▶ [Work item]
In the entries below, find the line with "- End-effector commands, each" and the line with "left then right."; give again those lines and every line between them, exactly.

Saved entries
—————

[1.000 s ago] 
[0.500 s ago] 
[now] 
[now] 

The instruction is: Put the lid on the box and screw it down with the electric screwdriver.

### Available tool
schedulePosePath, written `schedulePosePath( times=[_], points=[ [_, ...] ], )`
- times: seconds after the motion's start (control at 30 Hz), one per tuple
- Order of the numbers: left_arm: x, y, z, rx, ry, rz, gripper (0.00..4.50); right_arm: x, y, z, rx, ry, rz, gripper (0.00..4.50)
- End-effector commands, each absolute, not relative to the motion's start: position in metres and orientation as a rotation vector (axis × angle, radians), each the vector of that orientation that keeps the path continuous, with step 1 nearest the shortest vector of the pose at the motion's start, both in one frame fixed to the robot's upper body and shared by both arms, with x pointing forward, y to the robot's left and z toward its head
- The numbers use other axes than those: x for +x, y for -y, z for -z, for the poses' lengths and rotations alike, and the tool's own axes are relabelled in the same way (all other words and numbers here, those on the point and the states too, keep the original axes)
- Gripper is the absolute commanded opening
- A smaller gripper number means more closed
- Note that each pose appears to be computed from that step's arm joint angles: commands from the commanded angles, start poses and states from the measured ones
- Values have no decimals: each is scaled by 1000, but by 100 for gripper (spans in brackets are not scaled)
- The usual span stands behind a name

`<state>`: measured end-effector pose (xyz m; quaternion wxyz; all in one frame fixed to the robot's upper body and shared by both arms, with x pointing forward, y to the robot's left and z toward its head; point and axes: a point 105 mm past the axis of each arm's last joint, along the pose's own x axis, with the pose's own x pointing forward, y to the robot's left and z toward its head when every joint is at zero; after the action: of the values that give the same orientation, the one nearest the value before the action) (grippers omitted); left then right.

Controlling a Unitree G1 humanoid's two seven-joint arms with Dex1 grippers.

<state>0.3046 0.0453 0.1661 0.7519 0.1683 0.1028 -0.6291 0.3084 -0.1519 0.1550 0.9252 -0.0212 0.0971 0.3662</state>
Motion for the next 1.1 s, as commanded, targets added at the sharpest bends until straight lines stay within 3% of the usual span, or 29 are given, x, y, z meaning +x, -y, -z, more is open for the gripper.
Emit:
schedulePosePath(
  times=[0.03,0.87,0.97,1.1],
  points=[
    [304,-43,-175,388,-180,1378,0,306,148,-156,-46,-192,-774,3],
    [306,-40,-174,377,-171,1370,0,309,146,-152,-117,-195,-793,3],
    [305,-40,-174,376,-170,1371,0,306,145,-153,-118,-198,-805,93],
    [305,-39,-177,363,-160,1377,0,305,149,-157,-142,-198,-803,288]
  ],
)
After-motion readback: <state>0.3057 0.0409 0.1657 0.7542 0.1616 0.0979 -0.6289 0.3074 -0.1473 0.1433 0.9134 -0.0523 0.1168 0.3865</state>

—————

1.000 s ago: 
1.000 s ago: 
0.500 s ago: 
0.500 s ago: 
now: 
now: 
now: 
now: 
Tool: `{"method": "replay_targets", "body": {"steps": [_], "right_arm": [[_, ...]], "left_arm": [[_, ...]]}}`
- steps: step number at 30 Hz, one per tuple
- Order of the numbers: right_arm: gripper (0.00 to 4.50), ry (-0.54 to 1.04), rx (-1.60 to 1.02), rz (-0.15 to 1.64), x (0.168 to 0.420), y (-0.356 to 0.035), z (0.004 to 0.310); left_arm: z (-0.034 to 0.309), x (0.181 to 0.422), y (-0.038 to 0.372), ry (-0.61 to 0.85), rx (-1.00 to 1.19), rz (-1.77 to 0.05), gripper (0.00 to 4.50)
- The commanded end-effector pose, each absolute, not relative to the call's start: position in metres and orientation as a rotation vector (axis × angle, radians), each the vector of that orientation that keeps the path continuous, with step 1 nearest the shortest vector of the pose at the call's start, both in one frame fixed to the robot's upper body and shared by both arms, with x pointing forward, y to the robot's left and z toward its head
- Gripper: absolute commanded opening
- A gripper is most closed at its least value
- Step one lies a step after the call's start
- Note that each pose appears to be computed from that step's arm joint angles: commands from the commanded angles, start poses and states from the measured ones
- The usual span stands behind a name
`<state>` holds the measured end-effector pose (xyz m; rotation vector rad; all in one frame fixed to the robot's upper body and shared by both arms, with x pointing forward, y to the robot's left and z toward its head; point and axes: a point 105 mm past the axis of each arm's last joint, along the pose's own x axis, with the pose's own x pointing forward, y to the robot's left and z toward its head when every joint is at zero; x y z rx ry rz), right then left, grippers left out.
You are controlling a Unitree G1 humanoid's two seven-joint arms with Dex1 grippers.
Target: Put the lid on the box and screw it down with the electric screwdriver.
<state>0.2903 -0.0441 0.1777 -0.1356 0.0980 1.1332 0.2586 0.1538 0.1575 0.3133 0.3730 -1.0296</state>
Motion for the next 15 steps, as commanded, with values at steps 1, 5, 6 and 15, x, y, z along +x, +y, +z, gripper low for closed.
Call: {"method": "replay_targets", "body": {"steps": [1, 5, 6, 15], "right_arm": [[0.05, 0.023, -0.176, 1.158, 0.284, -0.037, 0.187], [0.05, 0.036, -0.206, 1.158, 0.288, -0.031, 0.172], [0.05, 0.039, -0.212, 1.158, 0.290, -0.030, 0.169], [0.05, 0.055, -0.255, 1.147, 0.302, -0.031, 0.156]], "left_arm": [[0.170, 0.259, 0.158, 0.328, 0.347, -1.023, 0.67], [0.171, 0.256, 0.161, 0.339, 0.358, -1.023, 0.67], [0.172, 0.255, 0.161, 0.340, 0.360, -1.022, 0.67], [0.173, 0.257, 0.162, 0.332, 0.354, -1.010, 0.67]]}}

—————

▶ [Reply]
- End-effector commands, each absolute, not relative to the motion's start: position in metres and orientation as a rotation vector (axis × angle, radians), each the vector of that orientation that keeps the path continuous, with step 1 nearest the shortest vector of the pose at the motion's start, both in one frame fixed to the robot's upper body and shared by both arms, with x pointing forward, y to the robot's left and z toward its head
- The numbers use other axes than those: x for +x, y for -y, z for -z, for the poses' lengths and rotations alike, and the tool's own axes are relabelled in the same way (all other words and numbers here, those on the point and the states too, keep the original axes)
- Gripper is the absolute commanded opening
- A smaller gripper number means more closed
- Note that each pose appears to be computed from that step's arm joint angles: commands from the commanded angles, start poses and states from the measured ones
- Values have no decimals: each is scaled by 1000, but by 100 for gripper (spans in brackets are not scaled)
- The usual span stands behind a name

`<state>`: measured end-effector pose (xyz m; quaternion wxyz; all in one frame fixed to the robot's upper body and shared by both arms, with x pointing forward, y to the robot's left and z toward its head; point and axes: a point 105 mm past the axis of each arm's last joint, along the pose's own x axis, with the pose's own x pointing forward, y to the robot's left and z toward its head when every joint is at zero; after the action: of the values that give the same orientation, the one nearest the value before the action) (grippers omitted); left then right.

This output requires nothing further.